Dr. Harry Reich: We operate on fibrosis really. You do not see endometriosis glands and stroma on benign looking peritoneum. Inside the fibrosis that is where you find the glands and stroma.
Dr. Liselotte Mettler: The basic examination of the gynecologist is still the rectovaginal exam. So many gynecologists do not want to do that anymore because it is painful for the patient. It is not a nice procedure but it is as basically important as the ultrasound is.
Dr. Arne Advincula: If not more.
Dr. Harry Reich: One last question?
Audience Member: Hi Arne, welcome to…good to know that you are nearby. I will send you our patients. I wonder Jon…if some of the studies that are looking at the benefit of robotic versus traditional laparoscopic surgery involve regular surgeons like me? I am a good surgeon. You are a fantastic surgeon; I wish I could do what you do. But I do get to work on a hell of a lot of people. The robot system has absolutely transformed gynecology in my community. I am in a group of eight physicians. We have young surgeons, older surgeons, do lots of vaginal hysterectomy. For years we just could not really significantly decrease our abdominal hysterectomy. We were running at about 40 percent. In the course of three years we have our hysterectomy rate down to three percent. That is a lot of people that have been positively affected by that technology.
I appreciate the studies done in tertiary care, specialized institutions but are there studies that are looking at regular people and the societal impact that this technology can give?
Dr. John Einarsson: I think that is a good question. I think the enabling part the most enabling part of the robot is you get surgical volume. A lot of times you get sort of a center of excellence or people that are doing a lot of surgeries. They can sort of act as a fertile ground for teaching the rest of the staff. The same thing that you just described has happened across the country in similar hospitals with regular laparoscopy too.

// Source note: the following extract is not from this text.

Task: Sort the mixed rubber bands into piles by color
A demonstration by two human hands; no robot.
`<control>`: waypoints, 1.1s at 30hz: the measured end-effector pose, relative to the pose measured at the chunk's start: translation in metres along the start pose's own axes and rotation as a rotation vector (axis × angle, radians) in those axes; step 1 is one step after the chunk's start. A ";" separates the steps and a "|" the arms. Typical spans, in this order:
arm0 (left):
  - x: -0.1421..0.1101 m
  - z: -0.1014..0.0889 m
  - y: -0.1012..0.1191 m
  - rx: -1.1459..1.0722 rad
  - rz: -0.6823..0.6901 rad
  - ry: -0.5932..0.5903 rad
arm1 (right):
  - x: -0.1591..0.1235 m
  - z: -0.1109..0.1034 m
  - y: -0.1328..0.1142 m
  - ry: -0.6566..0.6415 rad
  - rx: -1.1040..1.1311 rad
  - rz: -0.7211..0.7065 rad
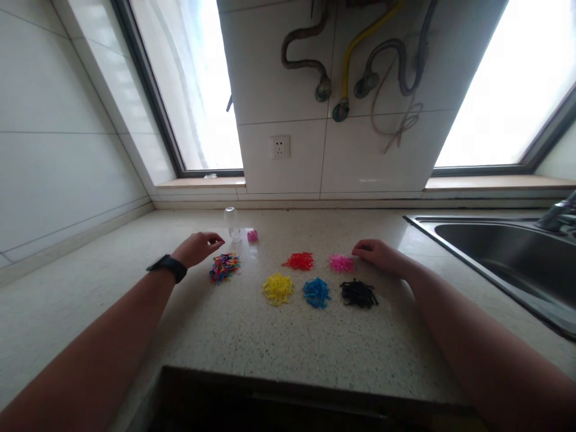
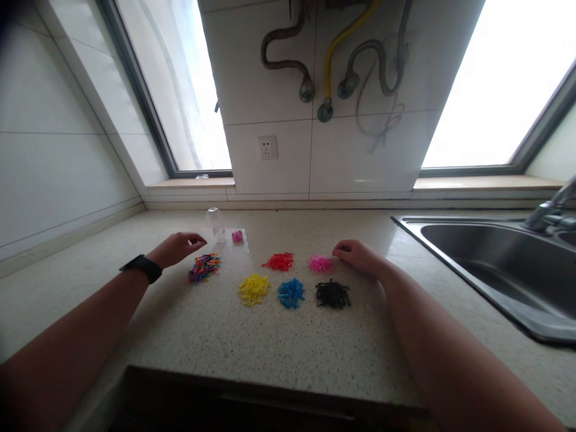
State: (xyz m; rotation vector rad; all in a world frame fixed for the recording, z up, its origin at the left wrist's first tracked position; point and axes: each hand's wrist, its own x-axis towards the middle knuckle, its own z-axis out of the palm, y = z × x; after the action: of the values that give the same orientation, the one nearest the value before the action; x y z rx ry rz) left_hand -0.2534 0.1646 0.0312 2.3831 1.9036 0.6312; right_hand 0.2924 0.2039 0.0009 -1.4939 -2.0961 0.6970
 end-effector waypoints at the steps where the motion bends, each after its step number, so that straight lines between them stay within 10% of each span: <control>1: 0.000 0.004 -0.004 0.004 -0.013 -0.011 | 0.000 0.000 0.000 0.001 -0.002 0.003; 20: 0.002 0.009 0.008 -0.007 -0.002 -0.083 | 0.000 0.000 0.000 -0.004 0.000 0.007; 33: 0.000 0.004 0.095 -0.317 0.109 0.009 | -0.001 0.000 0.000 -0.030 -0.023 -0.006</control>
State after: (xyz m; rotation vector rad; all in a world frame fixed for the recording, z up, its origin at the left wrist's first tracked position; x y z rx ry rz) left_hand -0.1637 0.1418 0.0533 2.2918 1.5467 0.8770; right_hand 0.2928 0.2030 0.0014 -1.4973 -2.1373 0.6987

What is happening with this is that with our mixed fellowship we are producing people who are competent laparoscopic surgeons and then they are going into the community. They are acting as leaders or mentors for their staff at their hospital. I can say that I was one of them. I came to Brigham in 2007. At that time they were doing 70 percent abdominal hysterectomies. We have a staff of 40 surgeons and a volume of 1100 hysterectomies a year. Now we are down to less than 10 percent. And it is not just my doing but I think I was instrumental in getting that ball moving and mentoring a lot of people that are now doing it on their own. We do it all straight stick. I do not think it is the robot per se because I think there is a little bit more moving parts for you to learn to do the robot. But it is enabling you to get patients and again have more volume and then improve your skills. I am not sure it is the robot itself but I hear that argument a lot.
Dr. Harry Reich: I think we went to sort of a different tangent on hysterectomy instead of endometriosis. The company will certainly try to promote as much as they can with the robotics.
With that I will leave it to our next session. Thank you very much for your attention. Let us take a stretch and we will try to get started within the next five minutes? Is that all right?